Wells Fargo Active Cash — $0/yr
2% flat on everything. Same concept as Citi Double Cash, slightly simpler earning structure. Doesn’t stand out enough to recommend over the others in this tier if you’re choosing between them.
Welcome Offer Comparison (April 2026)
Sorted by estimated value. Offers change — verify before applying.

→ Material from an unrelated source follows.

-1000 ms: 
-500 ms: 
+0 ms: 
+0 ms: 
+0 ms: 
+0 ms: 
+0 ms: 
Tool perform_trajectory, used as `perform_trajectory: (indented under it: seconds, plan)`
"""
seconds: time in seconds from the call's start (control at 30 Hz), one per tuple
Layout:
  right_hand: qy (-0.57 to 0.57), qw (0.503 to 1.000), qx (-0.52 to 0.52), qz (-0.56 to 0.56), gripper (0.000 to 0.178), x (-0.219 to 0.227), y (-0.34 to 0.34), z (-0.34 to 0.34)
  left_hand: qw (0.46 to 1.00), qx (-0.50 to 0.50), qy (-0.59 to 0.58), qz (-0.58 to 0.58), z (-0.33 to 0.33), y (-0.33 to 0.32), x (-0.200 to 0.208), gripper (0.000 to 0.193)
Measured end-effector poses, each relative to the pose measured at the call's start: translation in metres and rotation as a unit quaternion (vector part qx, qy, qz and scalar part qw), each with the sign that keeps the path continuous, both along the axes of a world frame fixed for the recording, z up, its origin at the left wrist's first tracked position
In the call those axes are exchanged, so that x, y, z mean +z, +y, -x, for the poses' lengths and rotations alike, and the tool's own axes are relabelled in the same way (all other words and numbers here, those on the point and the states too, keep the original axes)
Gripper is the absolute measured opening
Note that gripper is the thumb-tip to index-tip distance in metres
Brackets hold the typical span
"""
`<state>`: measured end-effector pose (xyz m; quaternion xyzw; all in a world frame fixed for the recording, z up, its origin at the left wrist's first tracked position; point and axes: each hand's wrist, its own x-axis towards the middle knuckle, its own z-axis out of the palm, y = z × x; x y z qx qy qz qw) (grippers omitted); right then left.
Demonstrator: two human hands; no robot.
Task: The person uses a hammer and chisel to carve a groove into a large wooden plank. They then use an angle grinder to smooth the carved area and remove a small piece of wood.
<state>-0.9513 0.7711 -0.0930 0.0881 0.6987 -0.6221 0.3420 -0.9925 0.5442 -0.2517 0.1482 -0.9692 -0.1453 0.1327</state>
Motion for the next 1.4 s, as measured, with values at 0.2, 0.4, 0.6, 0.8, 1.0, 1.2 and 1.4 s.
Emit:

| Card | Fee | Welcome Offer | Spend Req. | Est. Value |
|---|---|---|---|---|
| Amex Gold | $325 | 100,000 MR points | $6k / 6mo | $1,000–$2,000 |
| Capital One Venture X | $395 | 75,000 miles + $300 credit | $4k / 3mo | $1,050+ |
| Capital One Venture | $95 | 75,000 miles + $250 credit | $4k / 3mo | $1,000+ |
| Chase Sapphire Preferred | $95 | 75,000 UR points | $5k / 3mo | $937+ |
| Bilt Mastercard | $0 | $200 Bilt Cash + $100 hotel credit | None | $300 |
| Chase Freedom Unlimited | $0 | $250 bonus | $500 / 3mo | $250 |
| Amex Blue Cash Preferred | $95 | $250 statement credit | $3k / 6mo | $250 |
| Amazon Prime Visa | $0 | $200 Amazon gift card | None (instant) | $200 |
MR and UR points are worth more when transferred to airline/hotel partners. 100k MR = $1,000 as cashback, potentially $1,500–2,000 via Delta, ANA, Singapore, or Hyatt.
Card Combos Worth Knowing
Starting out (F-1, $0 fee): Discover it Student → Chase Freedom Unlimited. Covers daily spending and rent. No annual fees.
Mid-tier (~$95/yr): Chase Sapphire Preferred + Chase Freedom Unlimited + Bilt. The Chase Trifecta with rent covered. One fee, three cards covering everything.
My current setup (~$515/yr): Amex Gold (dining, 4x → Delta miles) + Amex BCP (groceries, 6%) + Chase Sapphire Preferred (travel) + Amazon Prime Visa (Amazon, 5%) + Bilt (rent) + Freedom Flex (rotating). Every category at maximum. Annual rewards easily exceed $1,000 plus free flights.
A Note on Credit Score
Opening new cards temporarily lowers your score — hard inquiry (-5 to -10 points) and new account (-5 to -15 points). Both recover within 3–6 months. Long-term, more cards mean a higher total limit and lower utilization ratio, which is positive. Space applications 3–6 months apart, never apply for multiple cards in the same week, and always pay the full balance monthly. Carrying a balance wipes out any rewards value.